Here is his Comment of the Day on the post, “KABOOM! The School System “Applauds The Efforts Of Students Who Act In Good Faith To Assist Others In Times Of Need” And Is Therefore Exacting Punishment So They Know Never To Do It Again.”

I agree that not all languages are created equal. Effective communication requires a few subordinate skills based on semantics (navigating within a paradigm) and empathy (shifting between paradigms). One such skill is translation, the ability to convey a set of ideas to someone who has an unfamiliar paradigm and to understand ideas they express in that paradigm. Another is background, the ability to recognize semantic cues (e.g. grammar and etiquette) and use them to create a desired impression on someone else, which is necessary to smoothly blend in with one’s surroundings, putting others at ease by appearing to be similar to them. People need to develop the power of communication in order to interact with others, and therefore regardless of how they prefer to speak, they need to be able to shift to different methods of speaking depending on the context in which they find themselves. That is the virtue of linguistic descriptivism: “When in Rome, do as the Romans do.” Or, as my grandfather likes to say, “…as the Romanians do.”
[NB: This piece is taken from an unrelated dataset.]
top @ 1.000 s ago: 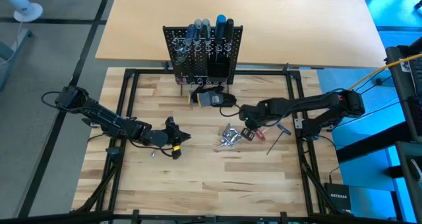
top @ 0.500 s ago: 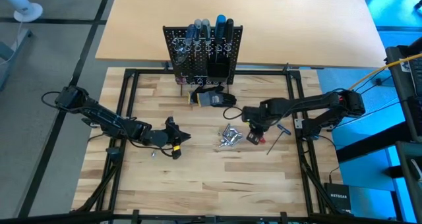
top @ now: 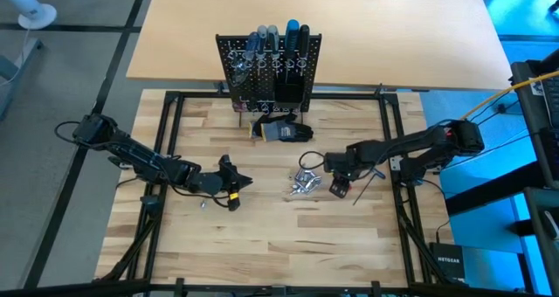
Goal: Hang tools onto peg board
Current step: Hang the bottom red allen wrench on the pegboard
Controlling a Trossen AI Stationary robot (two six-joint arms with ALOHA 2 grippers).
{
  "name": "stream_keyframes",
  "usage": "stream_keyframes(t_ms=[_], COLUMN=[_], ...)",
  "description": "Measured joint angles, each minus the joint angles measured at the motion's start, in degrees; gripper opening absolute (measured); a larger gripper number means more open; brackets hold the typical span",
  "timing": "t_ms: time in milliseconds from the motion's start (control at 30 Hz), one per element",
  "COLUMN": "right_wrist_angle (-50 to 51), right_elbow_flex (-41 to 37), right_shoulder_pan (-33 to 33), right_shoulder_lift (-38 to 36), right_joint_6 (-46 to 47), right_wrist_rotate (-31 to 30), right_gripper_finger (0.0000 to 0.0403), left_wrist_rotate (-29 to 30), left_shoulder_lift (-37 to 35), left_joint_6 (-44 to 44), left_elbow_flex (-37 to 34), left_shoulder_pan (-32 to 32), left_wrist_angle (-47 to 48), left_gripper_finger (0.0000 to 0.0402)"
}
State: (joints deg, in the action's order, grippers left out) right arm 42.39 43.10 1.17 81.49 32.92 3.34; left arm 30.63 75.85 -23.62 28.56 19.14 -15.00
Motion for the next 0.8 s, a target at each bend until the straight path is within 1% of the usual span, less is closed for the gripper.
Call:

That said, linguistic prescriptivism has virtues of its own, when correctly employed, which is rare. Language is important because it is based on semantics, which is the simplification of interactions and which usually brings with it the concept of designating anything as “proper”. Labels and names are not hard limits for thought, but they shape it by making some thoughts easier than others. Any concept for which we have a word becomes easier to think of, because we can call that concept and associated ones readily to mind instead of retrieving each concept individually. It’s the difference between using the word “bird” and describing the animal’s characteristics anew each time you want to talk about it. The latter is possible, but people might have trouble thinking about birds and what they are like.